Entretanto, essas mesmas mulheres também entendem que outras partes, como setor privado e público, têm responsabilidade sobre seu estado emocional. “Como Think Olga, fazemos coro e reforçamos que essa responsabilidade deve ser compartilhada. O adoecimento e o sofrimento mental das mulheres não podem ser mais negligenciados”, afirma a organização.
Além de apresentar a problemática de forma profunda, o Think Olga também oferece pontos de partida para tratar da saúde mental feminina.
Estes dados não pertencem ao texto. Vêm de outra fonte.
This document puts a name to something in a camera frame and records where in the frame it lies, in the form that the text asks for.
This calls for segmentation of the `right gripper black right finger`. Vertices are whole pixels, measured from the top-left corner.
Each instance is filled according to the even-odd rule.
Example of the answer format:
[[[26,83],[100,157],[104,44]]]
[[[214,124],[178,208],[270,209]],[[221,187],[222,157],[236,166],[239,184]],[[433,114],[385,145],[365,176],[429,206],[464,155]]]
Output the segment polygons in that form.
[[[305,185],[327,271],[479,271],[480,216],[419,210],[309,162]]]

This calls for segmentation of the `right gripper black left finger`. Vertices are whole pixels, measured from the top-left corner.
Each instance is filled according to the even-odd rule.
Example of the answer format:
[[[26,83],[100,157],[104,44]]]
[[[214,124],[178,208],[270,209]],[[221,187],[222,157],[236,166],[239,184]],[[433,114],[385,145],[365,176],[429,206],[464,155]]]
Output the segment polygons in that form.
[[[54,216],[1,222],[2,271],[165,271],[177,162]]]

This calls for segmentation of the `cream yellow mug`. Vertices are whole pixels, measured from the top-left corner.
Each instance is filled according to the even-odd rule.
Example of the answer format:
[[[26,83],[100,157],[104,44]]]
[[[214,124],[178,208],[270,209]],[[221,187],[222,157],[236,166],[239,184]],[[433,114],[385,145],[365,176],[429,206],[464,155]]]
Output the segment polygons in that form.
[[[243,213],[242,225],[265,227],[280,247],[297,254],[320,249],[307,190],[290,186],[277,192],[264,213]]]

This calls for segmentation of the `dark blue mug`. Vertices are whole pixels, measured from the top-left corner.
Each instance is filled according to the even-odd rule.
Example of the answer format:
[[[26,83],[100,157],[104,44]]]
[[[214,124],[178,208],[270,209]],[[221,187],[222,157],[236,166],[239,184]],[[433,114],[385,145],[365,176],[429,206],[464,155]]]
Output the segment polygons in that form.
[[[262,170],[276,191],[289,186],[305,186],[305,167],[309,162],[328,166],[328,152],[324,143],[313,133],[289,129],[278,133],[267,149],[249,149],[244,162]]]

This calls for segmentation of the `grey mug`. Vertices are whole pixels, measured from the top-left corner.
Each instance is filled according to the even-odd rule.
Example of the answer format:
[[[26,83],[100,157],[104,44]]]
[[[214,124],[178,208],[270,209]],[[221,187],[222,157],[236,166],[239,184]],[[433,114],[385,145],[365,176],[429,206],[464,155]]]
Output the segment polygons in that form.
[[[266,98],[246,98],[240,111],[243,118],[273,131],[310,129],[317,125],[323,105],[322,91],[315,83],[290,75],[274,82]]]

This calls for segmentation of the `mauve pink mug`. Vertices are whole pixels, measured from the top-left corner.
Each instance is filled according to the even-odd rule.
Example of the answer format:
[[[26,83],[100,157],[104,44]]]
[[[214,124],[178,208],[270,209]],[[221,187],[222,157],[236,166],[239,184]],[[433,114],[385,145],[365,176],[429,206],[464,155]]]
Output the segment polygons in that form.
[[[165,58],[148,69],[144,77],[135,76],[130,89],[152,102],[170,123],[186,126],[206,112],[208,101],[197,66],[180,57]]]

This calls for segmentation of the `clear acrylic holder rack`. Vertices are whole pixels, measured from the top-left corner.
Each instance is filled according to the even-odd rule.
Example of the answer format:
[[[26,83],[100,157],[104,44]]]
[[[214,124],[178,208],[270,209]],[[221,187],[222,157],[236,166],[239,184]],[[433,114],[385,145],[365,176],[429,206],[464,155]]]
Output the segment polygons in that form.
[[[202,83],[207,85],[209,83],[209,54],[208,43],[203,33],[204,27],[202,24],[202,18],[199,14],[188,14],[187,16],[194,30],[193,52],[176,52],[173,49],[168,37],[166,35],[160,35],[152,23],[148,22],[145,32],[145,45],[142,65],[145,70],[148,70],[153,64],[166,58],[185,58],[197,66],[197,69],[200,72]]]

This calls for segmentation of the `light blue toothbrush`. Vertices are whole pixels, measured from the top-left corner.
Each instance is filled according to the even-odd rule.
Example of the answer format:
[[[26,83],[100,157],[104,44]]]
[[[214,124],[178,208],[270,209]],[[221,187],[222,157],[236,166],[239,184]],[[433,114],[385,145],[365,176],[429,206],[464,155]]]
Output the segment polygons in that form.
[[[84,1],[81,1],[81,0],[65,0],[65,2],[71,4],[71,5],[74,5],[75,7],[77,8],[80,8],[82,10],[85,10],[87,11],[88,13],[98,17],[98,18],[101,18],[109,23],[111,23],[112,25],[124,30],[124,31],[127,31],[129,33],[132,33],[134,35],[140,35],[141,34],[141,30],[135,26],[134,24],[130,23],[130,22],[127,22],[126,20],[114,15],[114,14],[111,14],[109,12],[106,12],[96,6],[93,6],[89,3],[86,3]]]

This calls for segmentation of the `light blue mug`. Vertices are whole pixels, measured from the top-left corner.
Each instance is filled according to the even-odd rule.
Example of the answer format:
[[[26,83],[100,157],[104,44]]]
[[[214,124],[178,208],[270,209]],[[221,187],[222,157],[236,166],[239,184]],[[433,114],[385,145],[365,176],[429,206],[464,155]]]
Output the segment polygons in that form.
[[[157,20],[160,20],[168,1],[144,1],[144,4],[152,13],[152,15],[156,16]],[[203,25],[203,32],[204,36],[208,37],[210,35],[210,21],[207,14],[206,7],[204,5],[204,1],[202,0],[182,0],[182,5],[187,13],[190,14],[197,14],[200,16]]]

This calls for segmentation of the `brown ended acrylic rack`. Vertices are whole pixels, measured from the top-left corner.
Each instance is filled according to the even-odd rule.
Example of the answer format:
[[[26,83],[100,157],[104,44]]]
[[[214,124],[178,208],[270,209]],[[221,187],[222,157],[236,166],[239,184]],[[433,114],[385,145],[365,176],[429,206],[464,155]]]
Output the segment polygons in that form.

Especificamente para as empresas, o relatório destaca a importância de promover condições de trabalho e remuneração dignas para essas mulheres, prestando atenção em corrigir as disparidades salariais entre os gêneros e com recorte de raça.
Em segundo lugar, as empresas devem incentivar os homens a se envolverem mais dentro de casa por meio de licenças-parentais, seja com licenças paternidade estendidas ou licenças igualitárias para todos. Outro ponto importante destaca pelo texto é o foco em combater e promover um ambiente profissional livre de assédio sexual ou moral. Da mesma forma, as empresas também devem oferecer apoio às mulheres vítimas de violência doméstica.
Já quando o assunto é saúde mental no trabalho, o relatório destaca soluções como apoio psicológico às funcionárias, a difusão e incentivo de práticas saudáveis de cuidado, além de treinamentos para que a liderança possa lidar de forma mais efetiva e empática com questões relacionadas à saúde mental de seus colaboradores.
“Para que a vida das mulheres e as vidas de quem elas cuidam sejam efetivamente valorizadas, as ações individuais, da sociedade civil, do setor privado e sobretudo do setor público precisam ir além do olhar sobre a doença e passar a pensar o cuidado, a sobrecarga e a feminização da pobreza de maneira intersetorial e conectada”, reflete a organização.